Moreover, animals are endowed with impressive sign-decoding powers. Think of a bloodhound’s ability to pick up and follow a scent, or the acuteness of a dog’s (or a cat’s) hearing. Lyall Watson, in his book, Neophilia (The Love of the New) gives an astonishing account of recorded cases of animals (pets) tracing their human “owners” over hundreds of miles from their erstwhile homes (where the animals were left, either accidentally or deliberately) to their new homes, even if the scent of the people was not embedded in the ground; invariably they travelled by car.
None of these remarkable attributes of animals should have to be invoked to secure their existence, however. The mere fact that different species of animals exist, including the human animal, should be enough to impel humans to recognize the intrinsic value of these animals’ lives, and refrain from reducing them to food, or abuse them in other ways, such as when animals are kept in cages or on chains and ropes in cramped spaces. The saddening truth of the matter is, however, that many, if not most, people care, at best, for their pets – if they have any – while others don’t give a fig what happens to the members of our extended family of living creatures.

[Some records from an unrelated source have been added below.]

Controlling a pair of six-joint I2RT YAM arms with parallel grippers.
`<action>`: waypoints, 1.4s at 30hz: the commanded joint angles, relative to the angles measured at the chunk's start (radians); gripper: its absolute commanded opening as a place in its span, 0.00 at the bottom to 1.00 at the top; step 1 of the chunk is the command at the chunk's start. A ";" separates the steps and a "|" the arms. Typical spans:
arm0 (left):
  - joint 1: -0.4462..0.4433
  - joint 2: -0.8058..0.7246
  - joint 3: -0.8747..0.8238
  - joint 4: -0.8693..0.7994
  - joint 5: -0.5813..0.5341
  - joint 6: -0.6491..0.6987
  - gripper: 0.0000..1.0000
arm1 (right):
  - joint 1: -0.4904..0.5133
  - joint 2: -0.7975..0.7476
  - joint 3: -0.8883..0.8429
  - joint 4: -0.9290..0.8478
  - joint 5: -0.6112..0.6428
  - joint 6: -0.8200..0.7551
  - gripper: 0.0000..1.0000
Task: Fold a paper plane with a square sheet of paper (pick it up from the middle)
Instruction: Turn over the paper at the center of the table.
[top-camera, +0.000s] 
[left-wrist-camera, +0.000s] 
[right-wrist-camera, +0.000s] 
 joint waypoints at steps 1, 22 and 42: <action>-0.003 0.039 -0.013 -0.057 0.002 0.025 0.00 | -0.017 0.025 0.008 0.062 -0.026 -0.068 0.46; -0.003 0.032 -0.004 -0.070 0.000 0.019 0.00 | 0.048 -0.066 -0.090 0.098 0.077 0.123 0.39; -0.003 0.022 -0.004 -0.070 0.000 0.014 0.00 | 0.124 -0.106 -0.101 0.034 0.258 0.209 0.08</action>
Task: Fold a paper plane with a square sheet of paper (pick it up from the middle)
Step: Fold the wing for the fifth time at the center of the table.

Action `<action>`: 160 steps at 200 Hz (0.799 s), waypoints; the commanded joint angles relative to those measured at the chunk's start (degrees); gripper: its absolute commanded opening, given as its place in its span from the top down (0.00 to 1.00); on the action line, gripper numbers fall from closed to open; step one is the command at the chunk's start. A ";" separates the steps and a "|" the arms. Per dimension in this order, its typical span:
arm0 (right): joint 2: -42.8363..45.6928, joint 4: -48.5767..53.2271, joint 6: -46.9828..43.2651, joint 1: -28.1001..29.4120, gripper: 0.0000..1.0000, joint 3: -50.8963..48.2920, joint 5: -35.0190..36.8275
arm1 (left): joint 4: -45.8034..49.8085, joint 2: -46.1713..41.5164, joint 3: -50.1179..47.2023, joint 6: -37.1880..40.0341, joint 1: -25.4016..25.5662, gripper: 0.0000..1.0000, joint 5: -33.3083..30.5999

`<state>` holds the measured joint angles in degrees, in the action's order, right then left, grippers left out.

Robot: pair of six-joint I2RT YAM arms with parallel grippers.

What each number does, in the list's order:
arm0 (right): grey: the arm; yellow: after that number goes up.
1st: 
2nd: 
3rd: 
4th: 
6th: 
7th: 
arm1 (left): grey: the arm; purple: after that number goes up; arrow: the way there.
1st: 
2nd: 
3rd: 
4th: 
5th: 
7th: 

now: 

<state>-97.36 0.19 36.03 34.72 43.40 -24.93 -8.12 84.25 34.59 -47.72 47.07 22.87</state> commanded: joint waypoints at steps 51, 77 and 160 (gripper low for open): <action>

I had a friend – who regrettably passed away because of cancer – who was a zoologist and animal lover, and was particularly aggrieved by the wanton destruction of the habitat of tortoises (and usually many tortoises themselves) when land was cleared for the construction of golf estates. Add to this the destruction of the habitat of millions of animals and insects when rainforests are cut down for various reasons – to clear the forests for agriculture, or to provide timber from rare trees like the Diptocarp trees of Borneo – and we have to face the stark truth that humankind does not really (with the exception of a handful of committed people) care much whether animals continue to exist or not.
We have come a long, downward-spiralling way from St Francis of Assisi’s “Brother Sun, Sister Moon”, an expression that signified Francis’ acknowledgement of the kinship of everything in the universe.
Ironically, as my grandfather, who was an animal-lover, observed once when we were walking through the veld on his farm, one can usually tell from a person’s treatment of animals what kind of human being he or she is.